◆ DIRECTIONS FOR THIS TASK ◆
Of the lines listed below, return exactly those that run from the line containing "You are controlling" through the line containing "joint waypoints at", both included.

---------- SOURCE INFORMATION

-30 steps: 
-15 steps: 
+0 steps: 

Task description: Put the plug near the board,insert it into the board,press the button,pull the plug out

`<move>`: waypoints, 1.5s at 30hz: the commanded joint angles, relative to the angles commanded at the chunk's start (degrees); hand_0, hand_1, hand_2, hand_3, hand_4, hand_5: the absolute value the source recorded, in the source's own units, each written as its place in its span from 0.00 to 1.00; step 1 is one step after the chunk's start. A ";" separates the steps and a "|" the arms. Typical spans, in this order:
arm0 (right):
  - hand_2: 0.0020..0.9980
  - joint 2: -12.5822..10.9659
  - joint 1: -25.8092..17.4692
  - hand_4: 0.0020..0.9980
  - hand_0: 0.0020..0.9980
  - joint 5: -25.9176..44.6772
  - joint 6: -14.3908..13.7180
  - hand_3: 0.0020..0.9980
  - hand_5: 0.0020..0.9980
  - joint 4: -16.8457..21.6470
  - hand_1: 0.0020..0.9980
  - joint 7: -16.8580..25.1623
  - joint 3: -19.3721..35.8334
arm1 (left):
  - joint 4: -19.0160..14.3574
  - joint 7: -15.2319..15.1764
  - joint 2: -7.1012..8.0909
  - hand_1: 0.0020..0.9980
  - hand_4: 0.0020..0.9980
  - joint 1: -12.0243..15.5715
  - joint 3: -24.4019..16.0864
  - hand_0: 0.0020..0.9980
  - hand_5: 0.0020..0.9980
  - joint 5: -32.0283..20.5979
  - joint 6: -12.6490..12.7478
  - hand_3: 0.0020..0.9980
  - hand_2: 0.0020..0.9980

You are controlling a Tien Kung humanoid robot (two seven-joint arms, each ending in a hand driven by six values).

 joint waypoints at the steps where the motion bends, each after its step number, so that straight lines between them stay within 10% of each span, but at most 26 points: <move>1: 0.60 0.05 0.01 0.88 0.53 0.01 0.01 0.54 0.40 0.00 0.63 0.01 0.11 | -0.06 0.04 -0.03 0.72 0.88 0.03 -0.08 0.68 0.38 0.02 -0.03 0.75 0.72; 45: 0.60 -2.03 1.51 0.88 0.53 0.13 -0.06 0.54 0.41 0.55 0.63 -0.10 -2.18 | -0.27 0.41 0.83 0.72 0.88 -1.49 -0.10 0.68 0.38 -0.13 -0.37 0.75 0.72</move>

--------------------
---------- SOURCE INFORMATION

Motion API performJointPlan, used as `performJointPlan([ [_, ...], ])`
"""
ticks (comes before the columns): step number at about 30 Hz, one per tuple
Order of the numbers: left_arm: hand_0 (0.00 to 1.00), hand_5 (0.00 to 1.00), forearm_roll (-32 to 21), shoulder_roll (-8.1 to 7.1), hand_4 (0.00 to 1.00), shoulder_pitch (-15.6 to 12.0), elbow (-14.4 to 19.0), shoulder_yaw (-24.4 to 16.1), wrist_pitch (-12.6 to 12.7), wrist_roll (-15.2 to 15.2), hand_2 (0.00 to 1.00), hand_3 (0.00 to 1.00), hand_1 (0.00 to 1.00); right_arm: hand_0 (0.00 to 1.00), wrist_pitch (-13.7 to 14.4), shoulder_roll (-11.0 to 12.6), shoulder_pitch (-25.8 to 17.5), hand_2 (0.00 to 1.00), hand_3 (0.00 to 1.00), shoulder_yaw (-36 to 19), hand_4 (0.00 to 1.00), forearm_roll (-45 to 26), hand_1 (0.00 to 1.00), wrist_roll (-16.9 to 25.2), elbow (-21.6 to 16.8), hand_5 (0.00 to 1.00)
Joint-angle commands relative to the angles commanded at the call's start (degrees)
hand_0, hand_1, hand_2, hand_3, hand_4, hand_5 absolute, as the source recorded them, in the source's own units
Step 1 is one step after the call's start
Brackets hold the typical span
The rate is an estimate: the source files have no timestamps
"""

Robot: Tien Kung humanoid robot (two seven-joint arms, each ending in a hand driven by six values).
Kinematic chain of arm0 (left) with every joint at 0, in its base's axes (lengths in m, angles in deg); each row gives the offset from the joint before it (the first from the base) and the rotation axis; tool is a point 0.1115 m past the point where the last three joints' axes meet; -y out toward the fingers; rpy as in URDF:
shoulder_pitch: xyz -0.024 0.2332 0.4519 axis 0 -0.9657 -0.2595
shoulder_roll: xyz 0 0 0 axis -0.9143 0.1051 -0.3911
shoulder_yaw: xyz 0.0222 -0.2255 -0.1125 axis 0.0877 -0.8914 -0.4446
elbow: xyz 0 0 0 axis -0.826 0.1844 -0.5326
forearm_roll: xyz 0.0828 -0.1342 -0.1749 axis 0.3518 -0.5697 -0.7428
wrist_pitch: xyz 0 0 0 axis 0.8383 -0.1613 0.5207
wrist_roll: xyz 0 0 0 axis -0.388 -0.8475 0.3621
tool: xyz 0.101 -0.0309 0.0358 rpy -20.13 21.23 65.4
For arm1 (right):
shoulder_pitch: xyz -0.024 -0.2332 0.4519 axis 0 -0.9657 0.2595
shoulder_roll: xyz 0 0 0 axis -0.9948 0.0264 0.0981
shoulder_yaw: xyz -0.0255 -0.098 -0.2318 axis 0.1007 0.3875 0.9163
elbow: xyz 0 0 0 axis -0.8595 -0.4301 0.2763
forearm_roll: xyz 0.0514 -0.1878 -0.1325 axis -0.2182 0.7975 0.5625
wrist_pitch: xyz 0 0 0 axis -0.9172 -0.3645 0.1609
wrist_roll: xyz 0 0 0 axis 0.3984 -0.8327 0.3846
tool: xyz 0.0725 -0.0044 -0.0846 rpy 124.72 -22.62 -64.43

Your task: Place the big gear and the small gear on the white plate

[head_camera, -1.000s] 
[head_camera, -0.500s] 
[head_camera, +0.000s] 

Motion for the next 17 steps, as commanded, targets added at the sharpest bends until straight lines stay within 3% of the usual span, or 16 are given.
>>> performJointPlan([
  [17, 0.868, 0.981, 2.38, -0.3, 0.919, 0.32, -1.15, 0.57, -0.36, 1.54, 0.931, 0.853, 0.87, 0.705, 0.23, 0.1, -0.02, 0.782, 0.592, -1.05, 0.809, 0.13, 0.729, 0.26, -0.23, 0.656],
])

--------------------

◆ WRITTEN REPLY ◆
You are controlling a Tien Kung humanoid robot (two seven-joint arms, each ending in a hand driven by six values).

 joint waypoints at the steps where the motion bends, each after its step number, so that straight lines between them stay within 10% of each span, but at most 26 points: <move>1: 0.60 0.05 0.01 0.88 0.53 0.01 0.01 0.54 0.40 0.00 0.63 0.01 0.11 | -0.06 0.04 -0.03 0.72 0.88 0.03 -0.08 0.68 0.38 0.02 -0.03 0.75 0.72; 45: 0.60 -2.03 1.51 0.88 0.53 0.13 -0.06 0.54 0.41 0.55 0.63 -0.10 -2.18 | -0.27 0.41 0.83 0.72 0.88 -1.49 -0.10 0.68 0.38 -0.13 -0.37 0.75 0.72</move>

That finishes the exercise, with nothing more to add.